- **EXERCISE**
Give back only the lines in the records below from the one with "# give the mask of every instance of the woman's" to the one with "--target woman's hand", both inclusive, word for word.

BEGIN RECORDS FOR THIS TASK

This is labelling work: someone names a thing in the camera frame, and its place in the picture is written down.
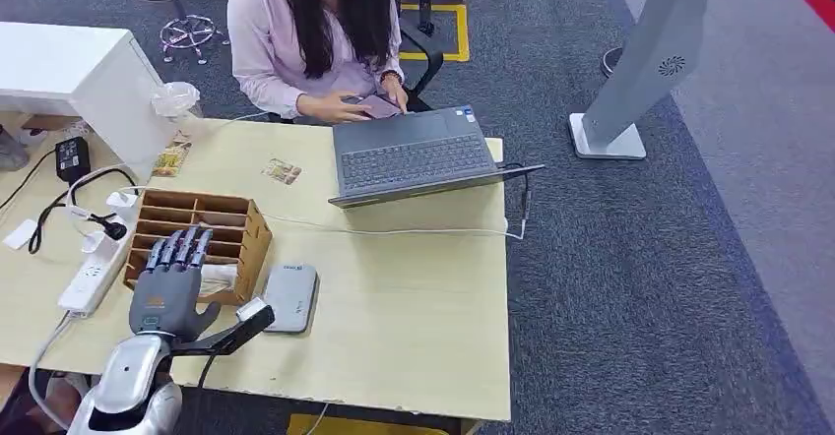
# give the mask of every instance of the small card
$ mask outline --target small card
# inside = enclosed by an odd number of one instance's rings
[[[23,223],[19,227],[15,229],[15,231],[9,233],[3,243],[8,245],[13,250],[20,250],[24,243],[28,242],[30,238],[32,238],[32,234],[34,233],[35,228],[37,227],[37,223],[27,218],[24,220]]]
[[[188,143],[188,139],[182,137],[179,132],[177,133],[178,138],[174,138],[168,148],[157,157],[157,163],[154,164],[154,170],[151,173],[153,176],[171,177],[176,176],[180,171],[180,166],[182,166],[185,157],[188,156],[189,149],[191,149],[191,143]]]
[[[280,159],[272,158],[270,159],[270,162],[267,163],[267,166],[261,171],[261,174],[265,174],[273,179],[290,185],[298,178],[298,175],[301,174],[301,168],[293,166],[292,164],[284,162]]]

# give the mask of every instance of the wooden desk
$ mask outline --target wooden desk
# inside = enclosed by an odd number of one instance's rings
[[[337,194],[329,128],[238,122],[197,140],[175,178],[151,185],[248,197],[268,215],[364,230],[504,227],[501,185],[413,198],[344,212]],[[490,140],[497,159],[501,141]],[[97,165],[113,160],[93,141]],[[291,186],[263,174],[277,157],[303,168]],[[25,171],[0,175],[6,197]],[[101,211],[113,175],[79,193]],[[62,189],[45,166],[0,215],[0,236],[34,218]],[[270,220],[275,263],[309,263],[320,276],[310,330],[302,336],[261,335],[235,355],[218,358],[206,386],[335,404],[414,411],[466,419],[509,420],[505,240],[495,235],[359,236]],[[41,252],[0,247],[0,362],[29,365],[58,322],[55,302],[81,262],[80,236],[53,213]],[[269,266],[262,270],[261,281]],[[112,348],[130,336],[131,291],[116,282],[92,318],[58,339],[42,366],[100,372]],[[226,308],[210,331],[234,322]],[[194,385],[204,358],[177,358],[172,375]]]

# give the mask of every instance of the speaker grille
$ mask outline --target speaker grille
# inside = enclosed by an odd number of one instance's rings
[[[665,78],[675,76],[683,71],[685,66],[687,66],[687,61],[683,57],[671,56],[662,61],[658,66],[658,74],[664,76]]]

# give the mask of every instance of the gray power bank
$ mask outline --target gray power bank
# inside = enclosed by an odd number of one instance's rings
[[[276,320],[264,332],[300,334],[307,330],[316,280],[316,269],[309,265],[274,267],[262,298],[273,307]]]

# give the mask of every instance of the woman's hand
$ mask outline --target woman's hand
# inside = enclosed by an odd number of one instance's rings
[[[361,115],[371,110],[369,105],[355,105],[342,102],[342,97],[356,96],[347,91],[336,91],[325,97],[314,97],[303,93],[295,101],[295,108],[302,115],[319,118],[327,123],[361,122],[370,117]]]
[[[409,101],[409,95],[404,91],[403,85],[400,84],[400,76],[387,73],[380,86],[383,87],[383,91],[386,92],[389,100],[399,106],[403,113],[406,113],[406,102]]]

END RECORDS FOR THIS TASK
BEGIN RECORDS FOR THIS TASK

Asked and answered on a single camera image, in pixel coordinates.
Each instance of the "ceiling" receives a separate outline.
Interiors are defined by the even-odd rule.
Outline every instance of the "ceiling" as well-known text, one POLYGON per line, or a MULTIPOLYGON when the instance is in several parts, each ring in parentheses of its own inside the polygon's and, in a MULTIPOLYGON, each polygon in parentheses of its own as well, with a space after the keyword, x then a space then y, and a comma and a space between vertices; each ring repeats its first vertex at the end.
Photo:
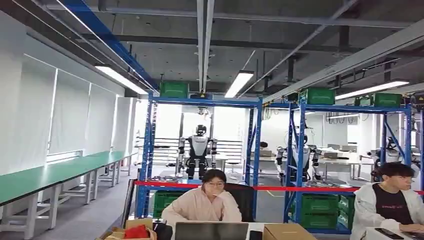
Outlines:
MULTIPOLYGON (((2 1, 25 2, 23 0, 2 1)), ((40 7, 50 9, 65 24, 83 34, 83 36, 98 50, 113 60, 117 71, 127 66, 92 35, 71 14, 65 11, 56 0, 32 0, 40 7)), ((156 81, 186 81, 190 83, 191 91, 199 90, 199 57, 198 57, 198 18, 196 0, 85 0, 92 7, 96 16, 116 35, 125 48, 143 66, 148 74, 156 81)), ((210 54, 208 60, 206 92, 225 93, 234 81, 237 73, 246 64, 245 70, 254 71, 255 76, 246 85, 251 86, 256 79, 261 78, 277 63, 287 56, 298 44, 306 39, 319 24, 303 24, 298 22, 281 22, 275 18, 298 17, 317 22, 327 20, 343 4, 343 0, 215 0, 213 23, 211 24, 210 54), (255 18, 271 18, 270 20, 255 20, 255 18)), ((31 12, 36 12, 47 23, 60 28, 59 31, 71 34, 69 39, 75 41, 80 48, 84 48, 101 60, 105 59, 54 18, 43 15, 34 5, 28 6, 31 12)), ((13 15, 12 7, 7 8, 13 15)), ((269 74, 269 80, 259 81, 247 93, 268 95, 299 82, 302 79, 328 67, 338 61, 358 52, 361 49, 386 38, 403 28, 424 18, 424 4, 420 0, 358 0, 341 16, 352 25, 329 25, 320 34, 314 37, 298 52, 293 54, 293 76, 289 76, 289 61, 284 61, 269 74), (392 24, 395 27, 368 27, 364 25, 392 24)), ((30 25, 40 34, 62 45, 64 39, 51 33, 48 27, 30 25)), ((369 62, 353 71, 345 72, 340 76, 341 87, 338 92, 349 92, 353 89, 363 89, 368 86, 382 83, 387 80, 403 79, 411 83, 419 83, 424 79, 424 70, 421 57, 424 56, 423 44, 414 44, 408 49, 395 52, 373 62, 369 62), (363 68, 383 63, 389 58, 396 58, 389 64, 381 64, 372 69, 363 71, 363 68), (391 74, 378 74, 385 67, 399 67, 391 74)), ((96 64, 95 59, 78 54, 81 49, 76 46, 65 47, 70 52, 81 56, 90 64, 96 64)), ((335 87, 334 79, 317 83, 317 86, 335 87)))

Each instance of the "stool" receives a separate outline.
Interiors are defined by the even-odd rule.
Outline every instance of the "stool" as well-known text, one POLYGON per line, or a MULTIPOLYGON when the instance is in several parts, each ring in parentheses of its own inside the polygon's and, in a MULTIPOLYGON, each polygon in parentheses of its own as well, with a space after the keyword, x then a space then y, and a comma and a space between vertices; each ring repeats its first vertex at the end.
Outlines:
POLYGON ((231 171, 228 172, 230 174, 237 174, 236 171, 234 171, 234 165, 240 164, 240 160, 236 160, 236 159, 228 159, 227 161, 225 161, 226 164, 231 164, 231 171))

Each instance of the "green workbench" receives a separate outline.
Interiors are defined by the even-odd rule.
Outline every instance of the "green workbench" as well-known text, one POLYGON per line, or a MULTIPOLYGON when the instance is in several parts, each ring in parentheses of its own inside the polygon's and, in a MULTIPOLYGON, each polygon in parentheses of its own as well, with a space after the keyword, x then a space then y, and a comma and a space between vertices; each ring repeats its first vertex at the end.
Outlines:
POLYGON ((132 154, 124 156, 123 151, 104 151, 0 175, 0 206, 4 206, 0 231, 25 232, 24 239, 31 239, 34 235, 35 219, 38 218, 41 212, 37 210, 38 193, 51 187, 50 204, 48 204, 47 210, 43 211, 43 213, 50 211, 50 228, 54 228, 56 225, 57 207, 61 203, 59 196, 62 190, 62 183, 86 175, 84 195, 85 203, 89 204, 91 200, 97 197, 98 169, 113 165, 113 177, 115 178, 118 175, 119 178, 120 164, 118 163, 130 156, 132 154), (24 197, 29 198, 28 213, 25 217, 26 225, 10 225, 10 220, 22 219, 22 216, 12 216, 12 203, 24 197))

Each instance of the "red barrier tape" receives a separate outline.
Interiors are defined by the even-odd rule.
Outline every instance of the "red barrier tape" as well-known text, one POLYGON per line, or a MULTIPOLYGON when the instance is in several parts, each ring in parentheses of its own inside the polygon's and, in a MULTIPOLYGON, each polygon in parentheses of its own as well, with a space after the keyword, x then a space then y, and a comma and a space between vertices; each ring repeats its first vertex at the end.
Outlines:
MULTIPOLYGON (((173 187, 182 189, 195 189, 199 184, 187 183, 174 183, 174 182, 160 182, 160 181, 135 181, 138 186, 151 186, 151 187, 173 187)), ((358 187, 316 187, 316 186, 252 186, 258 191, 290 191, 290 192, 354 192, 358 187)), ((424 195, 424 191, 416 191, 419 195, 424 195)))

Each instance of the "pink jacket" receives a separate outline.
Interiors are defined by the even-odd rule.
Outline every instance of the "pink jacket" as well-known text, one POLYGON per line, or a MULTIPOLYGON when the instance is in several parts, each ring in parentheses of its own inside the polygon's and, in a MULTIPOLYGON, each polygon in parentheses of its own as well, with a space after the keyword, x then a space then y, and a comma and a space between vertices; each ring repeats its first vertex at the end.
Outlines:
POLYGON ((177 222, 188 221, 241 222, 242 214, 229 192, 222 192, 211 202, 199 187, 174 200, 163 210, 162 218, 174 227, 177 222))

END RECORDS FOR THIS TASK

- **OUTPUT FOR THIS EXERCISE**
# give the mask of every instance of the woman's hand
$ mask outline --target woman's hand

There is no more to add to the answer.